Ian Wright lamenta la pérdida de Morgan Rogers al Chelsea
Ian Wright no se anduvo con rodeos al hablar del verano de Arsenal. Para la leyenda gunner, el mercado no fue un desastre, pero dejó una herida abierta: ver a Morgan Rogers marcharse al Chelsea después de que el club del norte de Londres pareciera liderar la carrera durante semanas.
Arsenal había movido pronto ficha con la llegada de Christos Tzolis desde Club Brugge y pasó buena parte de la ventana buscando otro talento ofensivo. En la lista estaban nombres de máximo nivel: Morgan Rogers, Vinicius Junior y Julian Alvarez figuraban entre los objetivos prioritarios para reforzar el frente de ataque.
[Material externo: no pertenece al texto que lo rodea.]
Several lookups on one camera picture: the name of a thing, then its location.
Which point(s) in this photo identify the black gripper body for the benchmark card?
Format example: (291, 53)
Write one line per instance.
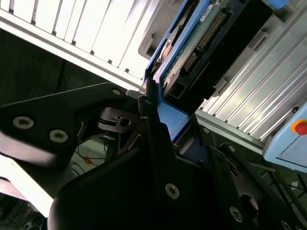
(108, 203)

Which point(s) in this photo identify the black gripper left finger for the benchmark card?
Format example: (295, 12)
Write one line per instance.
(48, 115)

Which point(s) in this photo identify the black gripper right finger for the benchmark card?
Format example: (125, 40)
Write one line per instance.
(214, 158)

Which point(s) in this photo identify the hard disk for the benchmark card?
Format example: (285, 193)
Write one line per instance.
(173, 119)

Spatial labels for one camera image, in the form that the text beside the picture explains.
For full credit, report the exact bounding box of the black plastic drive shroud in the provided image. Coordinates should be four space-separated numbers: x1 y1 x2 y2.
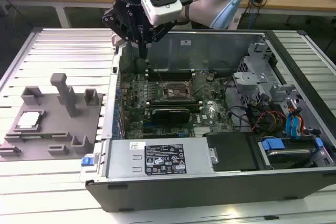
204 131 260 173

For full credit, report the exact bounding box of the grey parts rack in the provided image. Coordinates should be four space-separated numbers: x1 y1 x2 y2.
0 72 104 162

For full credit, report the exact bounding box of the CPU socket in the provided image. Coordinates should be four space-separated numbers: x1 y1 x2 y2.
162 81 194 101

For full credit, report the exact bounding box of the silver power supply with label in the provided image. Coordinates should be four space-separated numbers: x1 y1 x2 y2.
104 137 219 180

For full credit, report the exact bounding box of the green motherboard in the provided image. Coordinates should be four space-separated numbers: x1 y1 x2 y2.
119 70 237 140

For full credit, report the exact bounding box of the hard disk in blue carrier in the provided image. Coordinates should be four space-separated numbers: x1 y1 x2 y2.
258 136 325 169

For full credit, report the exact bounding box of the black and silver PC case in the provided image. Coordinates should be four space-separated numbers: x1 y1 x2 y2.
78 28 336 213

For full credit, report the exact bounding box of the blue case latch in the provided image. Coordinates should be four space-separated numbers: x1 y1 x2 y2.
81 156 95 167

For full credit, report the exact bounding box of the black RAM slot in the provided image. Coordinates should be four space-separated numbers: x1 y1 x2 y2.
145 74 195 82
145 99 204 105
145 68 195 76

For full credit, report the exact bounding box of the red yellow power wire bundle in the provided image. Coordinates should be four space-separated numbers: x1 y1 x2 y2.
251 110 287 132

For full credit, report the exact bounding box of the pale blue data wire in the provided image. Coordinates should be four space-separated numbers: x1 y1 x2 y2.
293 111 304 138
285 112 295 138

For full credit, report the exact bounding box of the green RAM stick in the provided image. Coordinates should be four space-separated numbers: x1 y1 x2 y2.
148 103 203 112
15 132 68 139

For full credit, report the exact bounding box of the black graphics card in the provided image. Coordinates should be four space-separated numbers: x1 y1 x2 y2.
150 107 192 125

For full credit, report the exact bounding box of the silver chipset heatsink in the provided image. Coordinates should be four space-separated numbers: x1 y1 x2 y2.
194 126 208 137

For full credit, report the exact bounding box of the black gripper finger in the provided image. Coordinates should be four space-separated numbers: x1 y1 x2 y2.
101 8 144 59
143 22 176 59

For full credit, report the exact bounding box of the silver CPU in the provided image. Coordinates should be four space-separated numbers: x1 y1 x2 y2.
15 110 45 131

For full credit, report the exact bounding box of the silver metal disk bay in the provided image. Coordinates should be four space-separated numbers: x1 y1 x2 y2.
232 41 279 109

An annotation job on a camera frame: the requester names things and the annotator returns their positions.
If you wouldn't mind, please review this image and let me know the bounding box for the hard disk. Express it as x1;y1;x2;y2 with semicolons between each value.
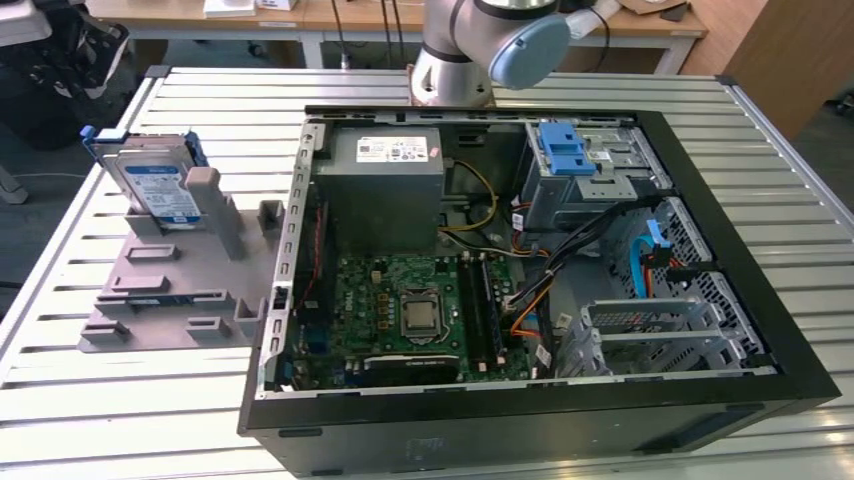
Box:
79;127;205;232

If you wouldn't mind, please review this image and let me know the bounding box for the blue data wire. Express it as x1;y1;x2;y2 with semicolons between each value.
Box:
628;218;671;302

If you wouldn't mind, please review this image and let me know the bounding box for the metal disk bay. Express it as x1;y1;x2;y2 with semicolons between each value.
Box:
574;298;753;379

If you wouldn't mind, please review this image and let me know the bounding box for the wooden desk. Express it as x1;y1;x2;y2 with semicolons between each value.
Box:
85;0;710;76

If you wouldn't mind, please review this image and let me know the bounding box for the grey table foot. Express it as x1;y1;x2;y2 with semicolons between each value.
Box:
0;164;32;206

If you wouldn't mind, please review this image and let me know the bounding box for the grey parts rack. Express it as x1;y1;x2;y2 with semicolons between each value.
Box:
75;167;290;355

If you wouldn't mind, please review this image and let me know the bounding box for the RAM stick with blue label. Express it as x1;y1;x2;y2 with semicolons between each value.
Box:
124;294;196;307

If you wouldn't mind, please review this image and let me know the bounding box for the grey power supply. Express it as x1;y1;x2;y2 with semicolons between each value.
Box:
311;124;447;257

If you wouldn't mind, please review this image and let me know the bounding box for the black case fan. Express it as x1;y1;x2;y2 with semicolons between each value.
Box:
296;199;338;324

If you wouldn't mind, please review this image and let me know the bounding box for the green motherboard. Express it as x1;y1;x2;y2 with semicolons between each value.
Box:
284;252;539;390

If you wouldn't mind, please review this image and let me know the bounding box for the silver CPU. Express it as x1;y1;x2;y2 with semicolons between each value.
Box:
402;299;442;335

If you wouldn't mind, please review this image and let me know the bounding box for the blue plastic drive latch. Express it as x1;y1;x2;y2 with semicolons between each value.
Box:
536;122;599;177

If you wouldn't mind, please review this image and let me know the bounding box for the white plastic pipe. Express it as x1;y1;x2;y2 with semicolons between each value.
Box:
563;0;623;40

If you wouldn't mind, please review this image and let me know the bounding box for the metal optical drive cage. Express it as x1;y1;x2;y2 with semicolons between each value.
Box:
518;119;674;232

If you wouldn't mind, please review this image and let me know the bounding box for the black graphics card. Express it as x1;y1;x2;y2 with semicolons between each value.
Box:
359;352;463;387

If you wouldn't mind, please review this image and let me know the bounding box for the brown cardboard piece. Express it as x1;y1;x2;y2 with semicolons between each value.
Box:
618;0;690;22

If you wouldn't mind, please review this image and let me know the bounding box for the black PC case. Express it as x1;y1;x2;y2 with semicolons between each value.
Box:
236;103;843;477

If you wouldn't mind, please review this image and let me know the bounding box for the wooden cabinet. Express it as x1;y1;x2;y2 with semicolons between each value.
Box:
679;0;854;144

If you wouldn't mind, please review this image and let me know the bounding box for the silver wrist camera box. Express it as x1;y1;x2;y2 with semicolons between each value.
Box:
0;0;55;37

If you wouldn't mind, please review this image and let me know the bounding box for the red twisted fan wire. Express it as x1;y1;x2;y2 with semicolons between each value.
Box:
298;202;330;307

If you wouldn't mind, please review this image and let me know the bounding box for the yellow wire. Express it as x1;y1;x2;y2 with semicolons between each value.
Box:
438;158;502;234

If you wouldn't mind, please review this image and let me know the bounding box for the black and white wire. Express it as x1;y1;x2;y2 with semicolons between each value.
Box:
436;228;535;259

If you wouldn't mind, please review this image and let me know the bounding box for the red wire with white connector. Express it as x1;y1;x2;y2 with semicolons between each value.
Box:
510;197;543;257

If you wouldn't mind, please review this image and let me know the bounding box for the black wire bundle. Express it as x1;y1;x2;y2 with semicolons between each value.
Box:
504;198;646;321

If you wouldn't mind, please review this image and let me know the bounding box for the orange wire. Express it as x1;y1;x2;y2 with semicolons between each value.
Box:
508;283;559;342

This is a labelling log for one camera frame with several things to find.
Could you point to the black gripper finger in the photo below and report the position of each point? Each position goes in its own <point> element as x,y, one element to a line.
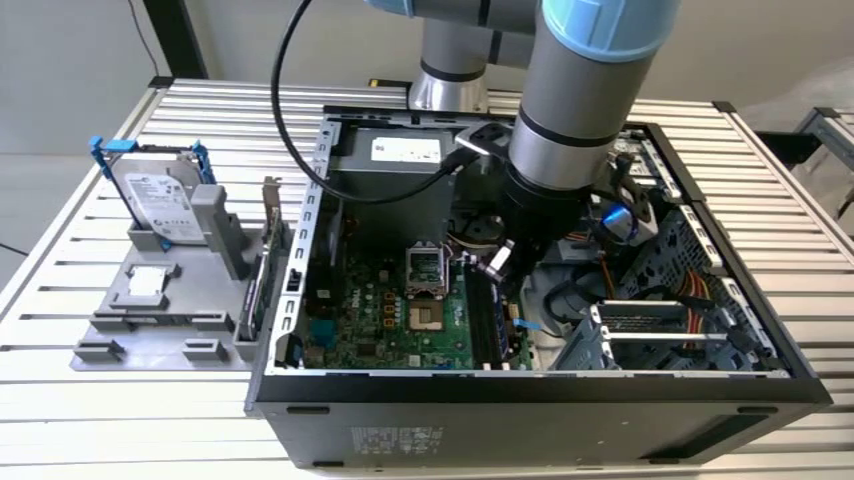
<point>501,260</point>

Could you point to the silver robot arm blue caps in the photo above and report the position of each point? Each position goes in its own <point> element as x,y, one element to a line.
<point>575,100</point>

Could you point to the black motherboard RAM slot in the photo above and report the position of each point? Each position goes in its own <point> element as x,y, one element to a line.
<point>474,320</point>
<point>485,325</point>

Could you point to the CPU socket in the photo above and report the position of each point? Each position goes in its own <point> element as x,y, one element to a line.
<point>428,317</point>

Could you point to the grey power supply unit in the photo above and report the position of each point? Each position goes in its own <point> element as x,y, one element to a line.
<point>394,225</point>

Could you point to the green motherboard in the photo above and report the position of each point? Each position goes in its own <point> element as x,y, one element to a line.
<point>374,320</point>

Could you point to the perforated metal disk bay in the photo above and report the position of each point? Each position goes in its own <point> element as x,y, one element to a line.
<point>641,315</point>

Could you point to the black case fan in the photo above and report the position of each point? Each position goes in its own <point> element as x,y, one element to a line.
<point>330,250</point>

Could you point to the black open PC case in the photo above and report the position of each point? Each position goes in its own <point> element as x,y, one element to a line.
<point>535,430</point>

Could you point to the graphics card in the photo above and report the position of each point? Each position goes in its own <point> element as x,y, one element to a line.
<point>270,270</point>

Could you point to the yellow black plug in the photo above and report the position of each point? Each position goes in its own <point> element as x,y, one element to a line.
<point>377,82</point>

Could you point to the grey metal side table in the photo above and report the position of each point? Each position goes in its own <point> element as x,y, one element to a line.
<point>828,165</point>

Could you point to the grey plastic parts rack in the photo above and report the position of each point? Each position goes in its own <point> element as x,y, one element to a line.
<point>201,290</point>

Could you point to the hard disk in blue carrier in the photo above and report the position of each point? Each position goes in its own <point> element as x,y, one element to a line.
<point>161,200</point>

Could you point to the silver CPU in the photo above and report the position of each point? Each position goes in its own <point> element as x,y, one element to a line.
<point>148,282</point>

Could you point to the silver blue wrist camera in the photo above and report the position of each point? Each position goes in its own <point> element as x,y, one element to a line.
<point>624,225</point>

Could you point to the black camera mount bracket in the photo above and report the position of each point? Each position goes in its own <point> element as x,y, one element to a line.
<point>490,132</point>
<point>631,187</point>

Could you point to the black metal frame post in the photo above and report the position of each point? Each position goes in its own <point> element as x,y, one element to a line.
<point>181,35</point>

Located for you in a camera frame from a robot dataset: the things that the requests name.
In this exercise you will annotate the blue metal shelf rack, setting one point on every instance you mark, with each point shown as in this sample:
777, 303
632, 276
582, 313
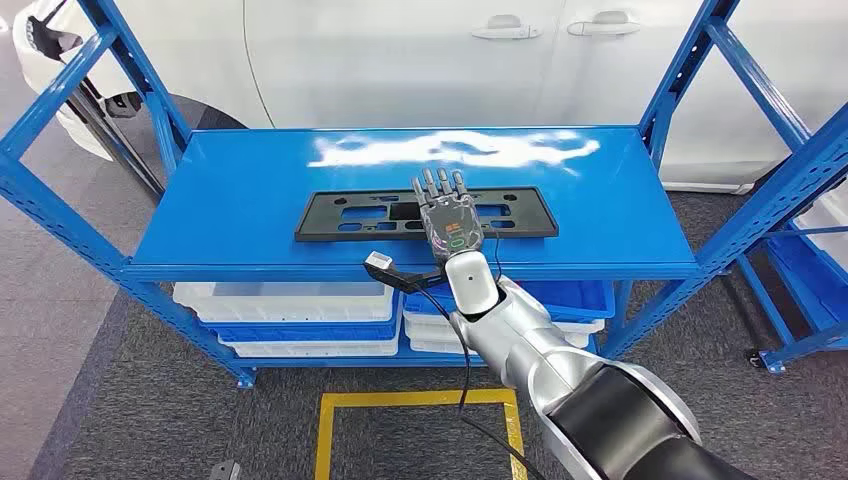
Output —
815, 291
265, 212

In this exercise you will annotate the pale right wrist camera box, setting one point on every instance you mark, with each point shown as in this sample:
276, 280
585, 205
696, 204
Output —
379, 260

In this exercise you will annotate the black plastic frame part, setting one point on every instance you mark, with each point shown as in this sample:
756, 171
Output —
314, 215

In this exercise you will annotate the white plastic bin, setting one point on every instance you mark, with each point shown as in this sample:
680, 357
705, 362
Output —
430, 346
424, 326
285, 308
311, 349

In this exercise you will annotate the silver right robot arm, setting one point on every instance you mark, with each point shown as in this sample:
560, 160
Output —
517, 331

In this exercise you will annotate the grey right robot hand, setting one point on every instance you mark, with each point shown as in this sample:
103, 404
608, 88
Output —
454, 228

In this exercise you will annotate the blue plastic bin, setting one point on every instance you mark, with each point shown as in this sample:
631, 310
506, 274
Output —
298, 333

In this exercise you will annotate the yellow floor tape square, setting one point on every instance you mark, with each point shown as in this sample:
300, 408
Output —
397, 398

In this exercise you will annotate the white car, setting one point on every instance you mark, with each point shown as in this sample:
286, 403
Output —
397, 66

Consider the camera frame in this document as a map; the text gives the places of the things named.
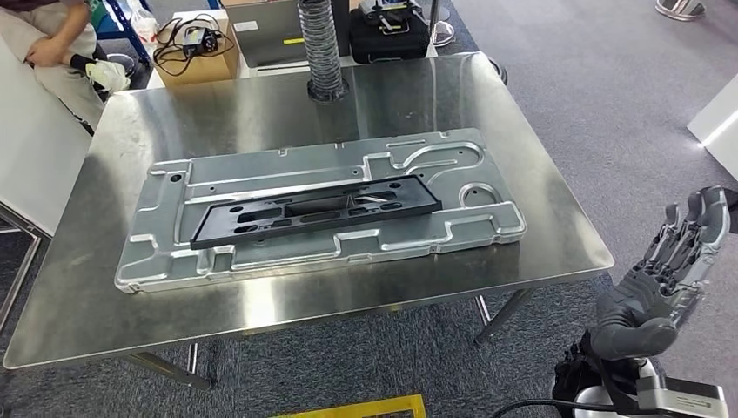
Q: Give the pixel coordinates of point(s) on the black equipment case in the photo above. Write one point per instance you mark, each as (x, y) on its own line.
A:
(386, 46)

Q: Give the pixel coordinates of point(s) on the black power adapter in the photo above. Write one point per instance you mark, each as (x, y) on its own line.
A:
(199, 41)

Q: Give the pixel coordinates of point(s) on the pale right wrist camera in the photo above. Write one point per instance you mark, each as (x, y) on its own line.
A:
(680, 398)

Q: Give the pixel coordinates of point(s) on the cardboard box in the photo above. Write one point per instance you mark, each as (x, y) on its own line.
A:
(196, 72)

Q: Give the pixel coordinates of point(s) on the black plastic mounting plate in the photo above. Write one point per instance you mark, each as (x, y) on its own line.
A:
(415, 202)

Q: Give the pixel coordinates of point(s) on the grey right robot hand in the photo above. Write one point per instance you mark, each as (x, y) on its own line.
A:
(634, 323)

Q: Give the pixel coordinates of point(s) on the round metal stand base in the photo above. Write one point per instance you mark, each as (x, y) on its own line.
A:
(680, 8)

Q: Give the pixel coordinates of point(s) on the stainless steel workbench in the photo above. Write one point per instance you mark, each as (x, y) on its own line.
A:
(553, 231)

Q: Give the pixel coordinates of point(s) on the person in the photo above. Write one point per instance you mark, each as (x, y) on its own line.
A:
(63, 86)

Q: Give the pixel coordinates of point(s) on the white panel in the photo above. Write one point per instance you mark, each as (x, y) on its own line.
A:
(34, 161)

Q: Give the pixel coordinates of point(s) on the grey box with label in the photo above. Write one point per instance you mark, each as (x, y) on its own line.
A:
(265, 34)

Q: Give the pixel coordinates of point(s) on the white cloth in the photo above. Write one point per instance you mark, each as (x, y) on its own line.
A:
(109, 75)

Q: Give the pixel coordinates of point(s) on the person's hand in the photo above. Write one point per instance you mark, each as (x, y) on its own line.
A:
(49, 53)

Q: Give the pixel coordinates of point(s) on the silver metal fixture plate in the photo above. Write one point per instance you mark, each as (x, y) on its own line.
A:
(259, 173)

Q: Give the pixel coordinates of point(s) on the yellow floor tape square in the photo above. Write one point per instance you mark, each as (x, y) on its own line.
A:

El club de Mikel Arteta sí consiguió elevar el nivel de la plantilla con incorporaciones como Bruno Guimaraes y Ezri Konsa, pero el golpe llegó cuando el Chelsea cerró a Rogers por 117 millones de libras. Para Wright, esa operación dejó un vacío evidente.
En declaraciones a The Overlap, el exdelantero fue claro: “No es una ventana desastrosa, pero si yo fuera Mikel, no estaría contento con cómo ha ido simplemente porque hemos pasado otro mercado sin conseguir ese delantero”. Arteta, recordó Wright, lleva tiempo insistiendo en ese perfil que marque diferencias en los partidos grandes. “Habló de eso otra vez después de París, cuando no tuvimos ese jugador para romperles. Ese era el jugador que Mikel quería. Persiguieron a Vini hasta el fin del mundo y dejaron a Morgan Rogers colgando”.
Para Wright, la obsesión por un gran atacante para el costado izquierdo no era un capricho, sino una necesidad estructural de un equipo que vuelve a preparar un asalto al título. Y teme que esa carencia pueda perseguirles durante la temporada.
“Dices que tenemos ese tipo de jugadores, pero ese es el que Mikel quería. Es una posición en la que necesitamos a ese jugador”, insistió. Reconoció que el regreso de Bukayo Saka, Martin Odegaard y Kai Havertz, ya de nuevo juntos, da aire al ataque, pero no resuelve el problema que él ve: “Quería a ese ‘difference-maker’”.
Sobre Rogers, Wright fue aún más emocional: “Es el que se nos vinculó hace tiempo y a él le hubiera encantado venir, lo siento”. Para el exdelantero, la forma en la que Arsenal gestionó la persecución de Vinicius Junior pudo haber tenido impacto en la percepción de otros objetivos: “Ha pasado algo con Arsenal con la forma en que fueron a por Vini. Si eres un jugador y ves a un equipo yendo a por él, piensas: ‘¿No se suponía que estaban interesados en mí?’ Es el jugador que el entrenador quería. Chelsea pensó: bueno, si tú no vas a pagar, nosotros pagamos. Estoy destrozado, me hubiera encantado que viniera”.
El contexto añade más picante: el próximo rival de Arsenal en la Premier League es precisamente el Chelsea. Un duelo cargado de narrativa, con Rogers ahora vestido de azul y con la sensación de oportunidad perdida flotando sobre el Emirates.
Peter Crouch, por su parte, ve al equipo de Xabi Alonso con ventaja en este choque directo. El exdelantero apuesta fuerte: “¡Partidazo! Dos equipos que también se ven bien. Voy a meter al gato entre las palomas y voy a ir con una victoria 3-2 del Chelsea. Creo que se han anunciado como candidatos al título”.
Entre el lamento de Wright y la confianza de Crouch, el relato queda claro: Arsenal llega a la cita con la sensación de no haber cerrado la pieza que quería su entrenador. Chelsea, en cambio, se presenta con su nuevo fichaje de 117 millones listo para justificar cada libra. ¿Quién acabará teniendo razón cuando el balón eche a rodar?